Neil Lawner, an assistant professor of orthodontics at New York University’s School of Dentistry, has three jokes posted on the site. He says its appeal may stem from a forgotten “Catskill Mountains vintage” brand of humor.
“It describes really a little bit of a lost generation of joke-telling Jewish guys,” he said. “That standup comedy, joke-telling Jewish guy is a little bit passe. You don’t see that much anymore.”
David Paszamant of Highland Park contributed a joke about a chicken and a deaf man.
“One night last summer, we’re sitting down on Raritan Avenue telling our jokes and the next thing we’re stars,” recalled the retired winemaker and salesman. “I even got my picture in New York Magazine.”
Then, demonstrating his own sense of humor, Paszamant added, “You want to come over? I’ll autograph it for you,” although he admitted, “Letterman hasn’t called me.”
However, he did take a fair amount of good-natured ribbing from his Monday lunch group.
Lou Goldstein of Monroe’s Encore adult community, also part of the original taping, said he, too, has found Internet stardom.
A member of the Encore men’s club who had visited the website asked Goldstein if he would participate in a comedy night. His synagogue, Anshe Emeth Memorial Temple in New Brunswick, also wants to do a comedy program featuring Goldstein next spring.
“You have to be open-minded and not be a prude,” Goldstein cautioned those going to the site. “Some of the jokes would peel the paint off the walls.”
In April, Spiegelman wrote an appeal on the site asking frequent visitors to write their own Jewish jokes and interweave them with family stories. The site’s founders hope to craft a book from users’ submissions, he said in the post. Several have been posted to the site.

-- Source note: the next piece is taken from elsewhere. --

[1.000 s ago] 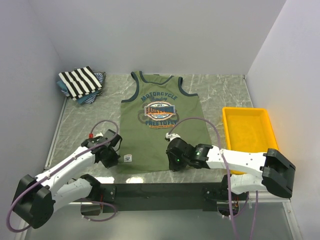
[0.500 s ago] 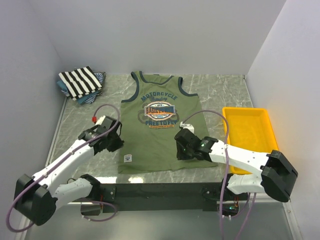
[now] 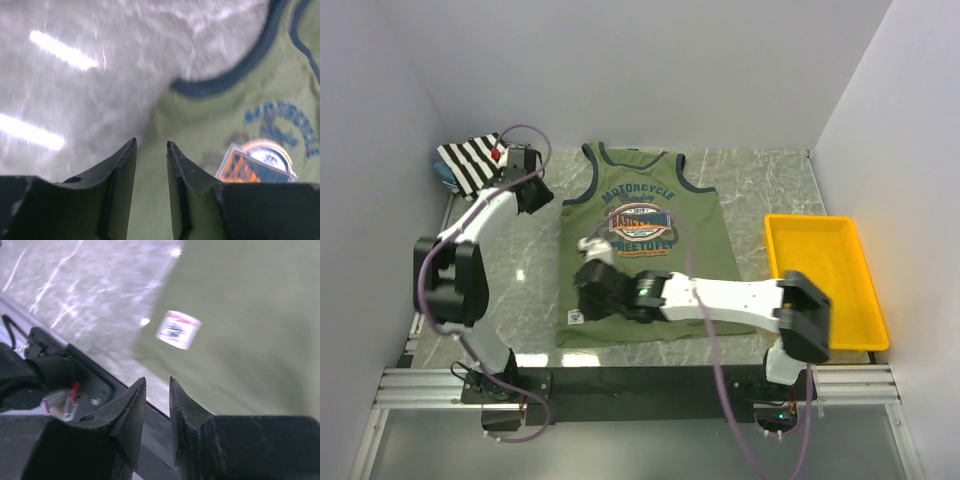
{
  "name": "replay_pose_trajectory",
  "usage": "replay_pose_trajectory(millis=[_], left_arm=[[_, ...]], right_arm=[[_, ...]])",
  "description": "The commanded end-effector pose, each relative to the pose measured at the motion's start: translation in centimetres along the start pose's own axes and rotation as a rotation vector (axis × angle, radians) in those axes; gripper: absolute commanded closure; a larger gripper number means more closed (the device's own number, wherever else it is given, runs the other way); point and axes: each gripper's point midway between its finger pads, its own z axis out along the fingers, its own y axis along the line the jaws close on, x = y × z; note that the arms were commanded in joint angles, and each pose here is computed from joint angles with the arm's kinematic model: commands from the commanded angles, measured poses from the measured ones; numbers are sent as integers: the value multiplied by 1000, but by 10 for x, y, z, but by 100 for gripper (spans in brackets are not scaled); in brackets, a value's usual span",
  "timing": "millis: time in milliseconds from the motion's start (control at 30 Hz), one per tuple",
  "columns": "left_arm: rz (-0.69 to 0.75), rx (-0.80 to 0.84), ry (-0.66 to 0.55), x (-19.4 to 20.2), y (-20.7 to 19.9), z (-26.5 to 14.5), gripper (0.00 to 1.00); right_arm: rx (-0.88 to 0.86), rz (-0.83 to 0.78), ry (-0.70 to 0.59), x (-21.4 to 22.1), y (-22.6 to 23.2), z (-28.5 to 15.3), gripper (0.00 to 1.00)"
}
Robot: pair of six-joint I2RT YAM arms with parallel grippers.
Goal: Fold and stack the tank tops
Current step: Flatten the tank top out
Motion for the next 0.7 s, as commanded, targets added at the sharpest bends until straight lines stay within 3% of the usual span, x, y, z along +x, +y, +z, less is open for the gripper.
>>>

“I’m very proud of my son,” said Barney Hoffman. “He has captured a part of being Jewish that everybody can enjoy and that is a Jewish sense of humor carried on by us old Jews.”
JTA contributed to this article
Did you hear the one about…
‘I Must’
As told by Barney Hoffman, retired judge, practicing lawyer
A Frenchman, a German, and a Jew are walking through the desert. It’s hot out and they’re shlepping along, and the Frenchman says, “I’m hot and I’m tired, and I’m thirsty. I must — I must have some French wine.” And they continue trudging along, and then the German says, “I’m hot. I’m tired. I’m thirsty. I must — I must have some German beer.” They keep walking and then the Jew says, “Oy, am I tired, am I thirsty. I must — I must — I must have diabetes.”
‘Bobka’
As told by Louis Goldstein, retired lumberman
Jake is on his deathbed, and he says to his wife, “I don’t know if I’m going to make to morning. I need you to do something for me, please. Can I have some of that bobka that I love so much, that you make so well?” She says, “Jake, I’d love to, but I’m saving it for the shiva!”